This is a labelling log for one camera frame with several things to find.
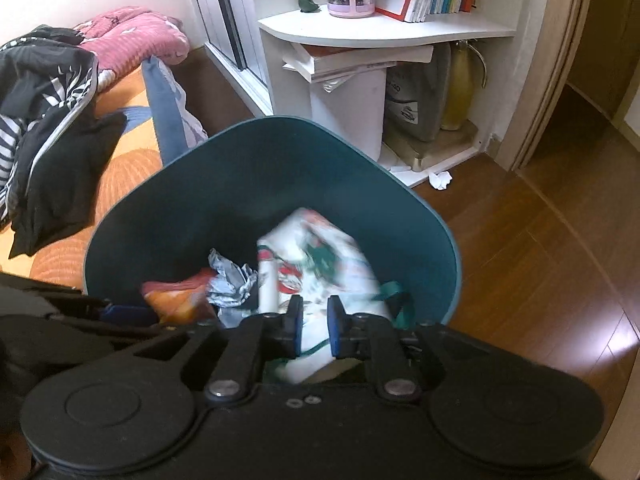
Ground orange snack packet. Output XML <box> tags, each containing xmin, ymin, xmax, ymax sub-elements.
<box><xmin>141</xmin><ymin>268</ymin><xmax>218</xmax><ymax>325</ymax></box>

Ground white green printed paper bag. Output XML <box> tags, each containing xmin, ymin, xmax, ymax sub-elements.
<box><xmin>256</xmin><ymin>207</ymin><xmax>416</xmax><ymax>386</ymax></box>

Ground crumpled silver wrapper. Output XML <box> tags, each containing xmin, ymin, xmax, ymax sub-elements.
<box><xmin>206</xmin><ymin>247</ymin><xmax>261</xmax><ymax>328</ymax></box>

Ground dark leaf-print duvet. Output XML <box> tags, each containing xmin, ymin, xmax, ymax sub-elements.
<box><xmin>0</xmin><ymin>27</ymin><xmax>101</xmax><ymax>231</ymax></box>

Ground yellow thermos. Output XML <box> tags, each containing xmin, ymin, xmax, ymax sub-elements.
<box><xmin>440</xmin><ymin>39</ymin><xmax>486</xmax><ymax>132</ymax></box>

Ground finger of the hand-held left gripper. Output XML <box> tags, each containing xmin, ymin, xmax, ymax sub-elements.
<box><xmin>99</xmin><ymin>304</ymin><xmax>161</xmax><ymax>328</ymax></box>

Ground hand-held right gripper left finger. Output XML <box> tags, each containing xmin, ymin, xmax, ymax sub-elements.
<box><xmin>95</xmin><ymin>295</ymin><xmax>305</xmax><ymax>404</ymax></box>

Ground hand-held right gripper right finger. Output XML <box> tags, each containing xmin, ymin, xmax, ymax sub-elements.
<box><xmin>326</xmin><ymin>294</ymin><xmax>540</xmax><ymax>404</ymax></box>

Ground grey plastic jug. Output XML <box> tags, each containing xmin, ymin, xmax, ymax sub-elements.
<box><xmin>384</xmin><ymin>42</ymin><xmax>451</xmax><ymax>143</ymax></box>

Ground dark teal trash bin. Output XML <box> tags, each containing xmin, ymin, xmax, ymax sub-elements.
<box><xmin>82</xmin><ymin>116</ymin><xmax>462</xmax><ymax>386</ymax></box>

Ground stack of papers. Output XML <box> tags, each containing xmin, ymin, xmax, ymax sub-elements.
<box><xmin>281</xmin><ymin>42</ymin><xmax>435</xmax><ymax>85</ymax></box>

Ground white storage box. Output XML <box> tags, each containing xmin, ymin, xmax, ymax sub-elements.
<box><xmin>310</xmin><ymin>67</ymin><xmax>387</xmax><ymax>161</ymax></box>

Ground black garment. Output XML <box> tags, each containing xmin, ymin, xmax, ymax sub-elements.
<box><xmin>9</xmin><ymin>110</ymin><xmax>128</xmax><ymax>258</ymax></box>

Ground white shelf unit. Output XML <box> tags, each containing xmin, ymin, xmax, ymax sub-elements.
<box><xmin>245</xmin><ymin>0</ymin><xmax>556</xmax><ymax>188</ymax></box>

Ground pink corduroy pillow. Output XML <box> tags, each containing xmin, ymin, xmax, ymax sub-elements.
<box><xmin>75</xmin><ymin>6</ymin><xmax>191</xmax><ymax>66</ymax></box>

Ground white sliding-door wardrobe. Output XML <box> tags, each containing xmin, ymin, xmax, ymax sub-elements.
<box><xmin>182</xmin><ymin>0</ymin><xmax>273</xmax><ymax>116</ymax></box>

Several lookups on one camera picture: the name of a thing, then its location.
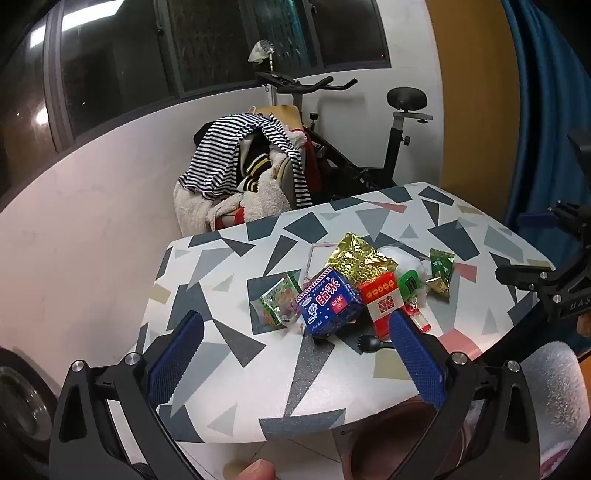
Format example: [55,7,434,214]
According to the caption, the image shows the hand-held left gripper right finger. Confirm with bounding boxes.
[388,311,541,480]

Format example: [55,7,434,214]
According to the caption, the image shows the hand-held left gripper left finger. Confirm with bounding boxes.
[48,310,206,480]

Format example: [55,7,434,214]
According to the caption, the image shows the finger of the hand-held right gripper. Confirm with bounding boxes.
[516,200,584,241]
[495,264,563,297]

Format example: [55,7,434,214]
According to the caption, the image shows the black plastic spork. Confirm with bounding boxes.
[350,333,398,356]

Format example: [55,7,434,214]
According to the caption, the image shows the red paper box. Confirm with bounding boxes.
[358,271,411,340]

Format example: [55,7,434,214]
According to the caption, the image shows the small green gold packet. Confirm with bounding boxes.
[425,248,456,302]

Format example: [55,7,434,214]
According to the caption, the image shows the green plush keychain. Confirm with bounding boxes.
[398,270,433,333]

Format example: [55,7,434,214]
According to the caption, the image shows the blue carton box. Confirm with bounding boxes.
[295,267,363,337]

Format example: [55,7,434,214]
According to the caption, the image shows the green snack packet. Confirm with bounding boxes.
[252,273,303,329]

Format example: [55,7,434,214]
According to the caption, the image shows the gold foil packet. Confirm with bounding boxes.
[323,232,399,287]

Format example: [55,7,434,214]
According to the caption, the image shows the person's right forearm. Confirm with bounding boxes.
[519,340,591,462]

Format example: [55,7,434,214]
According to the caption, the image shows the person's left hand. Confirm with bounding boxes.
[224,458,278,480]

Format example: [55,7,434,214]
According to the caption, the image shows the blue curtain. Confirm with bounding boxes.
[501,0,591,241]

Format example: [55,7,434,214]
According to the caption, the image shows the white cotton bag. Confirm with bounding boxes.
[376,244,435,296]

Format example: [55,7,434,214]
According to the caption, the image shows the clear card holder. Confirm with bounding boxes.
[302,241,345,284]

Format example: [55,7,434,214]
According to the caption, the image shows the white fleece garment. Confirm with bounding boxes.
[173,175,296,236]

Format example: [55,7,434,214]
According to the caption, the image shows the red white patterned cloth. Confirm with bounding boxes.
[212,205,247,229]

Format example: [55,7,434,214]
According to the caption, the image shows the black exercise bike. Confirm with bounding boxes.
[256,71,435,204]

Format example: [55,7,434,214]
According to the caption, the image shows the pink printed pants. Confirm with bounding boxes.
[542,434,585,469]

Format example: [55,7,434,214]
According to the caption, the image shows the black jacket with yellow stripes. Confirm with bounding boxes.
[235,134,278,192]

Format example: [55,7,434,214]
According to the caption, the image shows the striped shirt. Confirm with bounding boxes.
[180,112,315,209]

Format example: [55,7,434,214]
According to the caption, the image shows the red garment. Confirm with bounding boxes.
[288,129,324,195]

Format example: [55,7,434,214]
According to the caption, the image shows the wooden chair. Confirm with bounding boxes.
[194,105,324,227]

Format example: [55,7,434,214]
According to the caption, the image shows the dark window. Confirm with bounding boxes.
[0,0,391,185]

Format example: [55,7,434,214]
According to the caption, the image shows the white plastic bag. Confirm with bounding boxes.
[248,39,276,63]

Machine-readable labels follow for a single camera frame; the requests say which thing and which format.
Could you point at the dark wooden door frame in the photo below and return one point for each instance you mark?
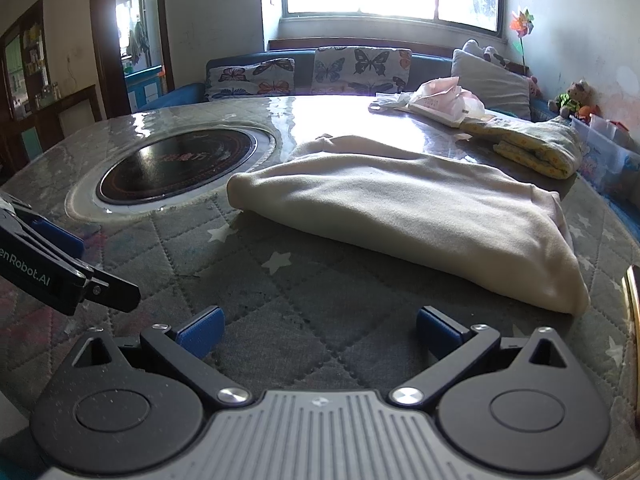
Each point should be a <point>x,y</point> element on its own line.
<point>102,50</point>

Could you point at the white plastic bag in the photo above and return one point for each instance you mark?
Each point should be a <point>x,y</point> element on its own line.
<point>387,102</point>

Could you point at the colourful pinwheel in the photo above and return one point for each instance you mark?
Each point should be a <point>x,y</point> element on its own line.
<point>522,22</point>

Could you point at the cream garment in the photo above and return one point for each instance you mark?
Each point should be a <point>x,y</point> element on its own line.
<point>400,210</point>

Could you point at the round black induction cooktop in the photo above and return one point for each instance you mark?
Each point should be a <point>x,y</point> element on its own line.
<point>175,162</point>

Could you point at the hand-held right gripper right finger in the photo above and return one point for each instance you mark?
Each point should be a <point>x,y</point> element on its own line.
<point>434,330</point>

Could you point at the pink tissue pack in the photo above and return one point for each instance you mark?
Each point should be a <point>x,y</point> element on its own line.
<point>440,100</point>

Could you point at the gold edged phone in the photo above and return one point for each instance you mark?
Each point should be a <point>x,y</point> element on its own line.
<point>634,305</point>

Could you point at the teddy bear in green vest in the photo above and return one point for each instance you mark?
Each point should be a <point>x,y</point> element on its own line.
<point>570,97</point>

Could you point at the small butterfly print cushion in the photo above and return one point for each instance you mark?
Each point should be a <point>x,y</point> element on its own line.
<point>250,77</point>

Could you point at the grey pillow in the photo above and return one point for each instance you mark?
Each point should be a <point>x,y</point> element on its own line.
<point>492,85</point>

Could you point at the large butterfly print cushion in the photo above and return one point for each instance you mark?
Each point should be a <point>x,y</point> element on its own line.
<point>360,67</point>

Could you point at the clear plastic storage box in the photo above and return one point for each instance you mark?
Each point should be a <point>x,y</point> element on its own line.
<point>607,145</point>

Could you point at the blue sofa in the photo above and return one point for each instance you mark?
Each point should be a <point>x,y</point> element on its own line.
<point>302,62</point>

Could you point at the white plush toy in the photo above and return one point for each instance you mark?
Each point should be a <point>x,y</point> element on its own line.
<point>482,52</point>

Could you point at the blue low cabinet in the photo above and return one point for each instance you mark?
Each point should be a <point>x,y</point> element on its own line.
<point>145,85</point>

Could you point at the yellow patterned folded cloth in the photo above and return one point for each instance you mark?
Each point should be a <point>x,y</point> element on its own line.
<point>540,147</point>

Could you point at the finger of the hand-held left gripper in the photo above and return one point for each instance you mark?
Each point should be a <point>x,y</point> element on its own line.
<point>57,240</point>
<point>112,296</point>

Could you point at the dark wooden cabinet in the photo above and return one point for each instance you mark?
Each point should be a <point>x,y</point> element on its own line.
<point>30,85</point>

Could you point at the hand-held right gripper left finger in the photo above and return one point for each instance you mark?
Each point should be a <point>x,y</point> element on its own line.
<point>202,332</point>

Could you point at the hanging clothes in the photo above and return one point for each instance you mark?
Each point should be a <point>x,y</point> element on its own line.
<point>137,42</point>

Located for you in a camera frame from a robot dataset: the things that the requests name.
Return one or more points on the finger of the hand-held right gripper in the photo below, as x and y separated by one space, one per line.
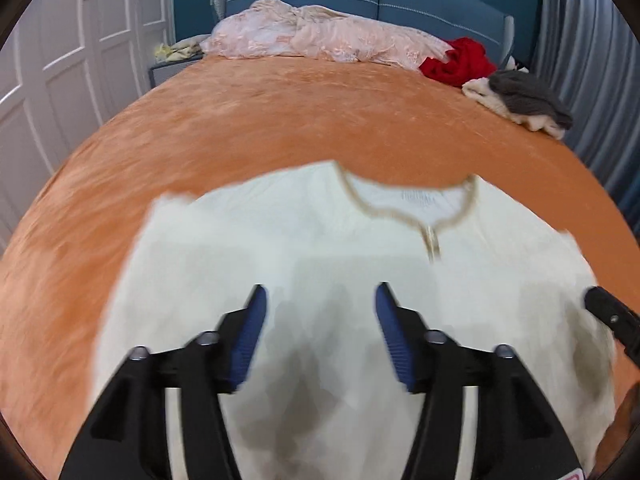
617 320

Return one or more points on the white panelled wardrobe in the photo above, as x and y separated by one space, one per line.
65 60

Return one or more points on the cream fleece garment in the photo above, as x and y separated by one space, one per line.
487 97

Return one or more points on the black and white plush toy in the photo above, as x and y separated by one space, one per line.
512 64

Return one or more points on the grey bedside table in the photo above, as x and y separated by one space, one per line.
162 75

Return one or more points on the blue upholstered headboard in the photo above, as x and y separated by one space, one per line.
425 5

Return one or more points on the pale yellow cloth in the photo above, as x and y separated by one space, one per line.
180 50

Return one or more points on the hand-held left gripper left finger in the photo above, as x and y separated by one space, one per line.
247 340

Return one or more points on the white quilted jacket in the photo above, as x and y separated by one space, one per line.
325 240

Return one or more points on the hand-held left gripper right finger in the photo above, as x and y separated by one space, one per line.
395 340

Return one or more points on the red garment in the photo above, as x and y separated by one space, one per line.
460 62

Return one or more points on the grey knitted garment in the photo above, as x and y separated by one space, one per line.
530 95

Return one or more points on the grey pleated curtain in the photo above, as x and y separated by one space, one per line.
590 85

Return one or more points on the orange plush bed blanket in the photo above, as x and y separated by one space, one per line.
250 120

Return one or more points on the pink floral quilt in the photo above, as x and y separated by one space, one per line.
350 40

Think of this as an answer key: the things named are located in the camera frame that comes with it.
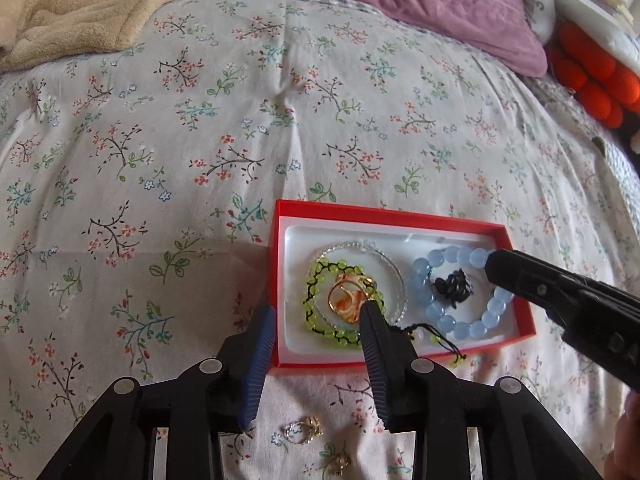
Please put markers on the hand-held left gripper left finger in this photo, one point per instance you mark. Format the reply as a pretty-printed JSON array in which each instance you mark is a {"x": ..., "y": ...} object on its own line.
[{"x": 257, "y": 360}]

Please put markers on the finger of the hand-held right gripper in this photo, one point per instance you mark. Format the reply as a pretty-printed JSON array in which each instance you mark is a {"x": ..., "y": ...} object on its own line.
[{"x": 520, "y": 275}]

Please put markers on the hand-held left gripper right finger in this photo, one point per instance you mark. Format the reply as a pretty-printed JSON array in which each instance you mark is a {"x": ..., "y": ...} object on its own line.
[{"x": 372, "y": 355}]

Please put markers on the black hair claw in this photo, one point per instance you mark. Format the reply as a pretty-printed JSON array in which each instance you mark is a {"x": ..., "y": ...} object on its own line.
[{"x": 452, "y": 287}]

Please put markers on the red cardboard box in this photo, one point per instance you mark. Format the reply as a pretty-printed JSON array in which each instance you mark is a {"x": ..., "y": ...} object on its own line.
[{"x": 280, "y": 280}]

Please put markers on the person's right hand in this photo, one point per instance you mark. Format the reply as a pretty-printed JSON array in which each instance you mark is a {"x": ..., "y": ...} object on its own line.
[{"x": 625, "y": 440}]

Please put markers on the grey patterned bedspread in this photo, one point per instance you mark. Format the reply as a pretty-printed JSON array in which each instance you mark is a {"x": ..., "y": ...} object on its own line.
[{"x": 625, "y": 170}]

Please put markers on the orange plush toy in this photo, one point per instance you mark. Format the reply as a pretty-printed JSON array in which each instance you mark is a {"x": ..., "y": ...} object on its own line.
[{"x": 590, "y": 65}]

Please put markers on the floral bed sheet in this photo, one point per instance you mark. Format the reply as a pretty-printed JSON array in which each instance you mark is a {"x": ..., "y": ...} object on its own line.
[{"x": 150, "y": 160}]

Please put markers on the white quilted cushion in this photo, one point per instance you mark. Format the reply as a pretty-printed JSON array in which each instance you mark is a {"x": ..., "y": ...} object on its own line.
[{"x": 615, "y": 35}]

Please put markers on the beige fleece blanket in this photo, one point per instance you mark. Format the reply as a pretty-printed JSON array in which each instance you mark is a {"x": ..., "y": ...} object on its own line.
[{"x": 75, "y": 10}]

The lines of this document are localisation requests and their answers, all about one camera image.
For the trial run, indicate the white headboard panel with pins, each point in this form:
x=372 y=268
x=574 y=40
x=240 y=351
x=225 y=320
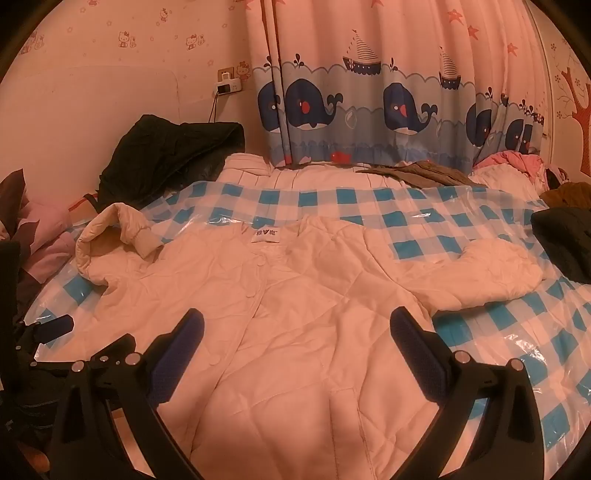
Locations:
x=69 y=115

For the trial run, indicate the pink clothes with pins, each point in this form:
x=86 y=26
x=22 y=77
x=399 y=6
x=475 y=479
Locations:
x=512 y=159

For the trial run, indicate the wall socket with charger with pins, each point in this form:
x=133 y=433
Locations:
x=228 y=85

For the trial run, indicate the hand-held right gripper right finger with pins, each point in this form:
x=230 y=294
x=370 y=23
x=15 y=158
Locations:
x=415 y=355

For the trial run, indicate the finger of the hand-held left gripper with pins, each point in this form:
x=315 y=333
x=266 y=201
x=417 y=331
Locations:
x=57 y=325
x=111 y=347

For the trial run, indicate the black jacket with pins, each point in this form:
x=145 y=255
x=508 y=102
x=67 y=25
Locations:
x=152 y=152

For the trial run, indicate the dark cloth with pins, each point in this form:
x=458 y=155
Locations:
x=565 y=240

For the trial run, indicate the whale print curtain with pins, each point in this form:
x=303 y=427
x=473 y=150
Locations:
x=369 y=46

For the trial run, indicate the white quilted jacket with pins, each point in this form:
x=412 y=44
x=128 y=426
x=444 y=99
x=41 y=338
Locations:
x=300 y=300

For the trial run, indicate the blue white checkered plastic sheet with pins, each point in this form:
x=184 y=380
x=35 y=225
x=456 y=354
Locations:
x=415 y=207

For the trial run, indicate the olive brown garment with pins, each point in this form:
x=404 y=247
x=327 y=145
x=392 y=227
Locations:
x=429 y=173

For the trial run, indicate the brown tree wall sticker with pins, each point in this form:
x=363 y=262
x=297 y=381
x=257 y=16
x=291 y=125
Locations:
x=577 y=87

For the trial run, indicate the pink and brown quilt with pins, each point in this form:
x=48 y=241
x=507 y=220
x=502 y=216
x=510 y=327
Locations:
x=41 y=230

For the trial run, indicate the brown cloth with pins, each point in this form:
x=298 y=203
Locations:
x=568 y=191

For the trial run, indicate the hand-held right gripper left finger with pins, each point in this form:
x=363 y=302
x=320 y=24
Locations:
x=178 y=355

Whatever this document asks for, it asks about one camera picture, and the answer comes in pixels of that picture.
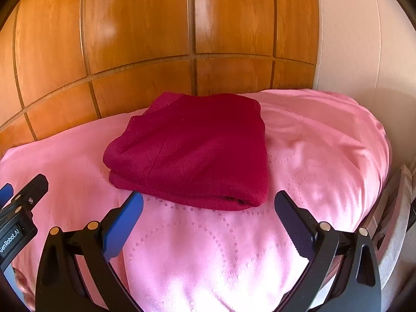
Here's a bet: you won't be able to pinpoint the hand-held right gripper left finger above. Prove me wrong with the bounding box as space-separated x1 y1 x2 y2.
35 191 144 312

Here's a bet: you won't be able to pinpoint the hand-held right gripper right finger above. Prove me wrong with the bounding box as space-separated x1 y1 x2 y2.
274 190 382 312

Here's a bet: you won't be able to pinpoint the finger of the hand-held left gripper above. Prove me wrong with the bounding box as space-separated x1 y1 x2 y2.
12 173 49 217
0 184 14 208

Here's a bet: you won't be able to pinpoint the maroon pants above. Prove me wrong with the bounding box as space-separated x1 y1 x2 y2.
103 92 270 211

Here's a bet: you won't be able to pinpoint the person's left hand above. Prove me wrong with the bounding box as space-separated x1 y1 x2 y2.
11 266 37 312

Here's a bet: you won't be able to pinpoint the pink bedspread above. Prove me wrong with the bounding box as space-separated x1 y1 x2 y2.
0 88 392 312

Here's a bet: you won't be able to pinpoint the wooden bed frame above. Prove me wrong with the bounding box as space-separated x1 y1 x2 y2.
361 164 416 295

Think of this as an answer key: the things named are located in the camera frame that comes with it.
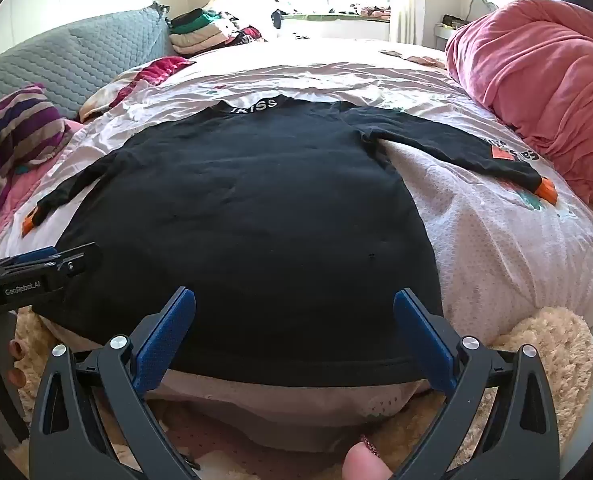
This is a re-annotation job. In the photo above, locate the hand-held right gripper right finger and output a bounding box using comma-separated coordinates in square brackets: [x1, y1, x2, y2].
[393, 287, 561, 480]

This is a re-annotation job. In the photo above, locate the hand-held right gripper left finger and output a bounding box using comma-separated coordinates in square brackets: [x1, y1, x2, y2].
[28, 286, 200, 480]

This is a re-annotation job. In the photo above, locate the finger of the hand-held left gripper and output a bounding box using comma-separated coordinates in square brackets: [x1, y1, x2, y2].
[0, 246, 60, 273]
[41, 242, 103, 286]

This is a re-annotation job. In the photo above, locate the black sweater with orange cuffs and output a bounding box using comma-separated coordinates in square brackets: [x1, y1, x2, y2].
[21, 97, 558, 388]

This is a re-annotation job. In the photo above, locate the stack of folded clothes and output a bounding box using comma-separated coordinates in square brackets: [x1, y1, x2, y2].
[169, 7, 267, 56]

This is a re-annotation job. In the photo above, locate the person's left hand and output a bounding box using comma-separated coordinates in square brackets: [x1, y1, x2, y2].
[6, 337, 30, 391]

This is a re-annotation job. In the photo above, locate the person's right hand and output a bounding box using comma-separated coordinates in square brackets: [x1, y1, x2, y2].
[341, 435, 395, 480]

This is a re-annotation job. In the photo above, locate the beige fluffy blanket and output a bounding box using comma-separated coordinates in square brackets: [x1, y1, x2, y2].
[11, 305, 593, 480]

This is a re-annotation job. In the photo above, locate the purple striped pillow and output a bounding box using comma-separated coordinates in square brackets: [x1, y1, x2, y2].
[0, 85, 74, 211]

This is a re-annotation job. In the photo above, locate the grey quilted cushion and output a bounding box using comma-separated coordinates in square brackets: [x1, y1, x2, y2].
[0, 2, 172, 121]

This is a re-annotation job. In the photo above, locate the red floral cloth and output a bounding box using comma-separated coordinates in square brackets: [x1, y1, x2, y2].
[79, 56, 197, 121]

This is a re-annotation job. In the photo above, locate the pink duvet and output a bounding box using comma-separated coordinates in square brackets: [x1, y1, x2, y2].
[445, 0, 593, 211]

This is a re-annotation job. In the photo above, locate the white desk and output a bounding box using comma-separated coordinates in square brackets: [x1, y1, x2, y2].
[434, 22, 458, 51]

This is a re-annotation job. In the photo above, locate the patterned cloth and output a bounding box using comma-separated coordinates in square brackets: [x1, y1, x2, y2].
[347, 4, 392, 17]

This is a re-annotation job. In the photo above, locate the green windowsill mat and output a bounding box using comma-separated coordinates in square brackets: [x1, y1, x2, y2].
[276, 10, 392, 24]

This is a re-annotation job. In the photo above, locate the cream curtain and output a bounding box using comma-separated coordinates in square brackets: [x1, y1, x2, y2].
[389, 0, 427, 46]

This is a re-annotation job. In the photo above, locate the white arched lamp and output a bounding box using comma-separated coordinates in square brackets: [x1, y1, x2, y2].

Problem statement
Output exactly the lines of the material above from the one containing "Ground orange snack" up to and including the one containing "Ground stack of".

Task answer
Ground orange snack packet. Output XML <box> tags, each containing xmin, ymin, xmax, ymax sub-elements.
<box><xmin>141</xmin><ymin>268</ymin><xmax>218</xmax><ymax>325</ymax></box>

Ground white green printed paper bag. Output XML <box> tags, each containing xmin, ymin, xmax, ymax sub-elements.
<box><xmin>256</xmin><ymin>207</ymin><xmax>416</xmax><ymax>386</ymax></box>

Ground crumpled silver wrapper. Output XML <box> tags, each containing xmin, ymin, xmax, ymax sub-elements.
<box><xmin>206</xmin><ymin>247</ymin><xmax>261</xmax><ymax>328</ymax></box>

Ground dark leaf-print duvet. Output XML <box> tags, each containing xmin, ymin, xmax, ymax sub-elements.
<box><xmin>0</xmin><ymin>27</ymin><xmax>101</xmax><ymax>231</ymax></box>

Ground yellow thermos. Output XML <box> tags, each containing xmin, ymin, xmax, ymax sub-elements.
<box><xmin>440</xmin><ymin>39</ymin><xmax>486</xmax><ymax>132</ymax></box>

Ground finger of the hand-held left gripper. Output XML <box> tags, each containing xmin, ymin, xmax, ymax sub-elements.
<box><xmin>99</xmin><ymin>304</ymin><xmax>161</xmax><ymax>328</ymax></box>

Ground hand-held right gripper left finger. Output XML <box> tags, each containing xmin, ymin, xmax, ymax sub-elements.
<box><xmin>95</xmin><ymin>295</ymin><xmax>305</xmax><ymax>404</ymax></box>

Ground hand-held right gripper right finger. Output XML <box> tags, each containing xmin, ymin, xmax, ymax sub-elements.
<box><xmin>326</xmin><ymin>294</ymin><xmax>540</xmax><ymax>404</ymax></box>

Ground grey plastic jug. Output XML <box> tags, each containing xmin, ymin, xmax, ymax sub-elements.
<box><xmin>384</xmin><ymin>42</ymin><xmax>451</xmax><ymax>143</ymax></box>

Ground dark teal trash bin. Output XML <box> tags, each containing xmin, ymin, xmax, ymax sub-elements.
<box><xmin>82</xmin><ymin>116</ymin><xmax>462</xmax><ymax>386</ymax></box>

Ground stack of papers. Output XML <box> tags, each containing xmin, ymin, xmax, ymax sub-elements.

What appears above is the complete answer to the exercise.